Macrosomia and the IGF System: A Short Review

Macrosomia in diabetic pregnancy is an ubiquitous finding and implies both maternal and fetal issues. Its incidence surpasses other critical obstetrical morbidity in diabetic pregnancy with increased placental size and polyhydramnios as comorbidity. The studies on the underlying factors contributing to macrosomia have focused on growth stimuli like IGF, glycemia, and insulin and their effects on regional organ function. IGF-I and –II in maternal serum are associated with birth weight and the bioavailabiliy is modulated by IGF- binding-proteins (IGFBP) and phosporylated isoforms of IGFBP and the presence of proteases and IGF split products. Human placental growth hormone regulates the effect of IGF-I in pregnancy.
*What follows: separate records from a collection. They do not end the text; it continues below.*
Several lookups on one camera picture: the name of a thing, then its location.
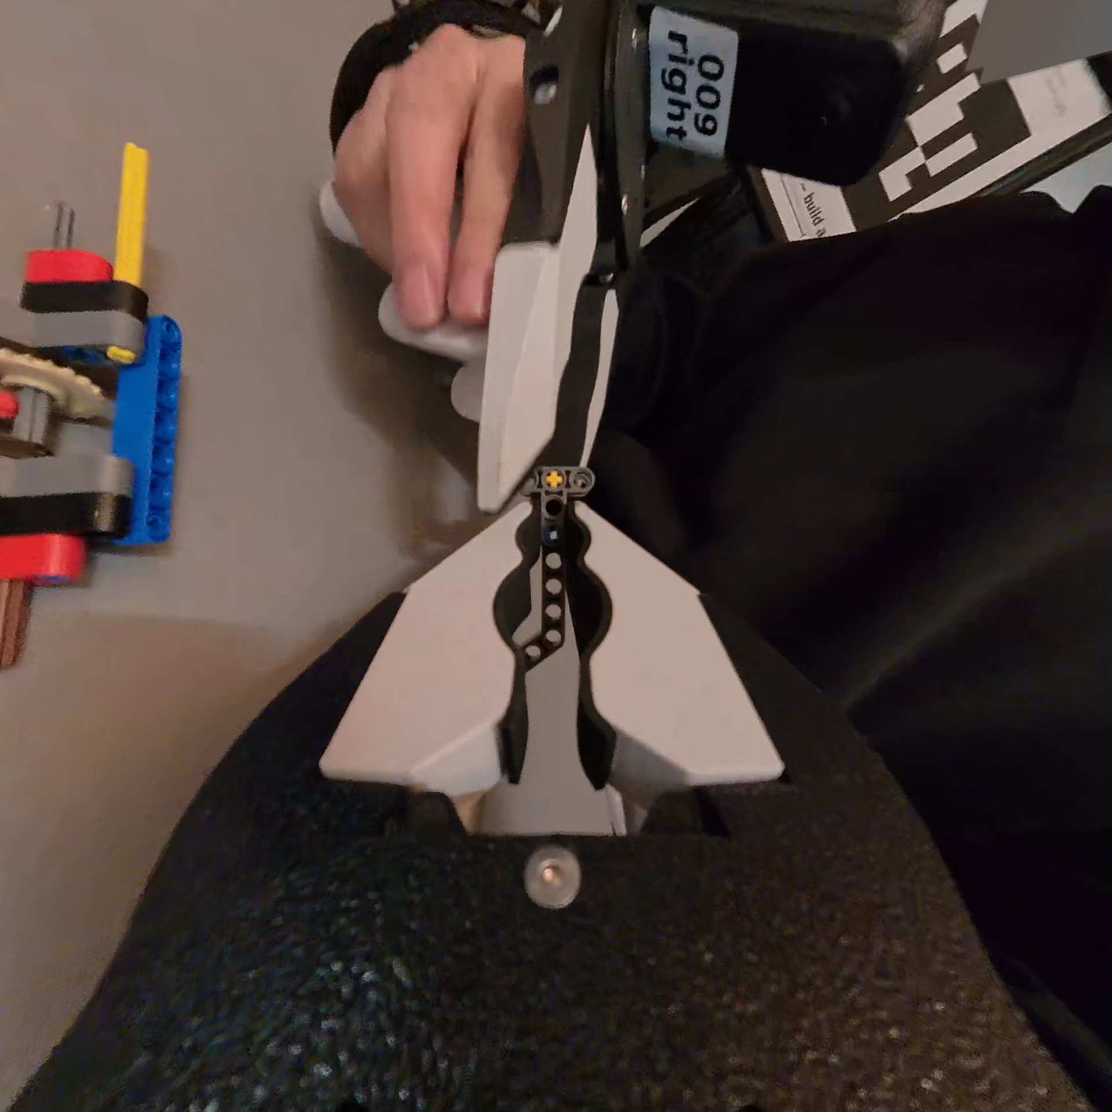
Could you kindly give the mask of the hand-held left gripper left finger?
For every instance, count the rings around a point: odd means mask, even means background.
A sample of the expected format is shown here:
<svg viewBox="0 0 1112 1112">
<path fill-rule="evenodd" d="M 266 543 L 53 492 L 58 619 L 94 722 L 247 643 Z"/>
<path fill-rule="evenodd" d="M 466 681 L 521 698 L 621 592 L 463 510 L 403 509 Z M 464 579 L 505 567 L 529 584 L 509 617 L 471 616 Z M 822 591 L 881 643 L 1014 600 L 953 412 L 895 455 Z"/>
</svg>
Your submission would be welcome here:
<svg viewBox="0 0 1112 1112">
<path fill-rule="evenodd" d="M 403 592 L 319 770 L 331 780 L 468 796 L 507 776 L 499 726 L 515 659 L 493 617 L 519 566 L 513 506 Z"/>
</svg>

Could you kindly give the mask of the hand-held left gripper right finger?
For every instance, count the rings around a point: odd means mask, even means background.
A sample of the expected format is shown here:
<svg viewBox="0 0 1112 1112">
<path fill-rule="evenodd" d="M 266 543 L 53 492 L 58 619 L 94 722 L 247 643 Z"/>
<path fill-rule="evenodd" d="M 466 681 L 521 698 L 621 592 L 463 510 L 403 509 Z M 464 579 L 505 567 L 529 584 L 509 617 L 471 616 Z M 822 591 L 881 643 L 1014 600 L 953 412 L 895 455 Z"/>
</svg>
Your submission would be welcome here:
<svg viewBox="0 0 1112 1112">
<path fill-rule="evenodd" d="M 578 759 L 594 788 L 777 782 L 779 758 L 700 592 L 594 510 L 574 516 Z"/>
</svg>

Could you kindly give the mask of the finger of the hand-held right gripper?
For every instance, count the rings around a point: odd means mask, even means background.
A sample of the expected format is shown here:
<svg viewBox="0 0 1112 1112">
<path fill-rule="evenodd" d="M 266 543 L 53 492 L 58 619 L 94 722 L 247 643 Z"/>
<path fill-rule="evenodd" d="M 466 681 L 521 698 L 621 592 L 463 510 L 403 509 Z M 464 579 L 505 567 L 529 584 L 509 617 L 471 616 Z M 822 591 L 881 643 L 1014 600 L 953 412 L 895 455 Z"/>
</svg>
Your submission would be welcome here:
<svg viewBox="0 0 1112 1112">
<path fill-rule="evenodd" d="M 618 328 L 611 288 L 582 288 L 565 365 L 565 465 L 589 464 L 605 410 Z"/>
<path fill-rule="evenodd" d="M 595 194 L 585 132 L 560 239 L 505 246 L 495 261 L 476 459 L 483 513 L 513 497 L 554 432 L 576 302 L 597 246 Z"/>
</svg>

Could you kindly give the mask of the grey angled lego beam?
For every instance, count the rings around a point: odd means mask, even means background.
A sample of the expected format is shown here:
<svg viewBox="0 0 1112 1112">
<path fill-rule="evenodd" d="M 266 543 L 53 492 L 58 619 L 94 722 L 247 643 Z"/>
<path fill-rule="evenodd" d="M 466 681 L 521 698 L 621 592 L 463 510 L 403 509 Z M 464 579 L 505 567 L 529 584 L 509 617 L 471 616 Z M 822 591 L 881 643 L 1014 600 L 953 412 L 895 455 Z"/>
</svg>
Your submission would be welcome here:
<svg viewBox="0 0 1112 1112">
<path fill-rule="evenodd" d="M 525 566 L 538 571 L 538 632 L 519 644 L 527 672 L 565 644 L 568 590 L 589 542 L 578 509 L 593 486 L 594 475 L 582 465 L 537 467 L 524 485 L 531 510 L 524 534 Z"/>
</svg>

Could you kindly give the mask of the multicoloured lego technic assembly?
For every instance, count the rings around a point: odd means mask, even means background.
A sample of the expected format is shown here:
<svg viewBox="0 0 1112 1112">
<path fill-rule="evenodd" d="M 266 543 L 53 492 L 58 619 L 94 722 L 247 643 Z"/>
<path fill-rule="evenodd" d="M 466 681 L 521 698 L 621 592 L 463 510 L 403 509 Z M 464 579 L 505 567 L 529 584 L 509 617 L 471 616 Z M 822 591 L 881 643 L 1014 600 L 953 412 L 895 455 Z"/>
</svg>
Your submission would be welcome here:
<svg viewBox="0 0 1112 1112">
<path fill-rule="evenodd" d="M 74 247 L 74 212 L 26 255 L 1 313 L 2 669 L 33 594 L 79 584 L 88 555 L 172 535 L 182 336 L 144 292 L 148 153 L 121 154 L 115 257 Z"/>
</svg>

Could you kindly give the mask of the person's right hand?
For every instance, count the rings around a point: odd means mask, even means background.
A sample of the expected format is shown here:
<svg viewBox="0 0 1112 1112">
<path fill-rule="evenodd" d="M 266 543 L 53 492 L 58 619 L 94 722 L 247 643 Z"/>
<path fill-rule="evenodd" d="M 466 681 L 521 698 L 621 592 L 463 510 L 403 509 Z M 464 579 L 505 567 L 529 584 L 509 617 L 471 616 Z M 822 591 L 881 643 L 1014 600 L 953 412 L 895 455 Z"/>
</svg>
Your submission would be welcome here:
<svg viewBox="0 0 1112 1112">
<path fill-rule="evenodd" d="M 438 28 L 372 84 L 337 141 L 335 193 L 413 330 L 491 313 L 524 145 L 524 43 Z"/>
</svg>

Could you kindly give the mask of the person's black clothing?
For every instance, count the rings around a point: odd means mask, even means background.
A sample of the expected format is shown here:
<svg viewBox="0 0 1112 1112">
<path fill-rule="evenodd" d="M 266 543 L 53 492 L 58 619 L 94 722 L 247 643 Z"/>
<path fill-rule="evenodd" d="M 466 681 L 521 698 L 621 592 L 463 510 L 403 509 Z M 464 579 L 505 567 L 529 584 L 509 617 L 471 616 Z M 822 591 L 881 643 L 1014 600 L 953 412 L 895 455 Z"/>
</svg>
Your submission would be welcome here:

The literature on the IGF system′s possible effect on fetal growth in diabetic pregnancy is reviewed before our current studies and updated with respect to later findings. Regulation on bioavailability by proteolysis and phosporylation is described. The review discusses briefly the studies on pregnant women with type 1 diabetes with respect to vasculopathy.
The data show good correlation of IGF-1/2 levels with birth weight. No such correlation with IGFBP-1 and -3 is found. Fetal growth deviation in diabetic pregnancy is not uniform. In first trimester, growth delay is documented in fetal growth curves compared to non-diabetic controls. Accordingly, a shift in IGF-IGFBP regulation in second trimester is found with less proteolysis of IGFBPs and relative increase in total binding capacity. In third trimester, free IGF further increases as IGFBP binding decreases by proteolysis and modulation. The first trimester values may be used as predictor of fetal weight at term. Diabetic women show a two- to threefold increase in the in vitro IGFBP-3 proteolytic activity during pregnancy as compared to post-partum values.
Prominent proteolysis of binding proteins and the modulation by insulin account for the mechanism leading to macrosomia. The two factors combined guarantee the stimulation by more bioavailable IGF and the glycemic levels reveal whether insulin dose are optimal. Structural factors of diabetes i.e. microangiopathy further modulate the sum of effects on fetal growth. In contrast to macrosomia, fetal growth restriction is associated with prominent maternal vascular endothelial complications, such as overt nephropathy, proliferative retinopathy, preeclampsia, and hypertension. In parallel to the growth inhibition, stimulatory effects are exerted by the GH axis including the placental growth hormones and occur probably as compensatory mechanism, similar to the increased IGFBP-3 proteolysis in late pregnancy found in growth retardation. This influence may in part explain the disproportionate growth in different tissue components occurring in the various stages of diabetic pregnancy.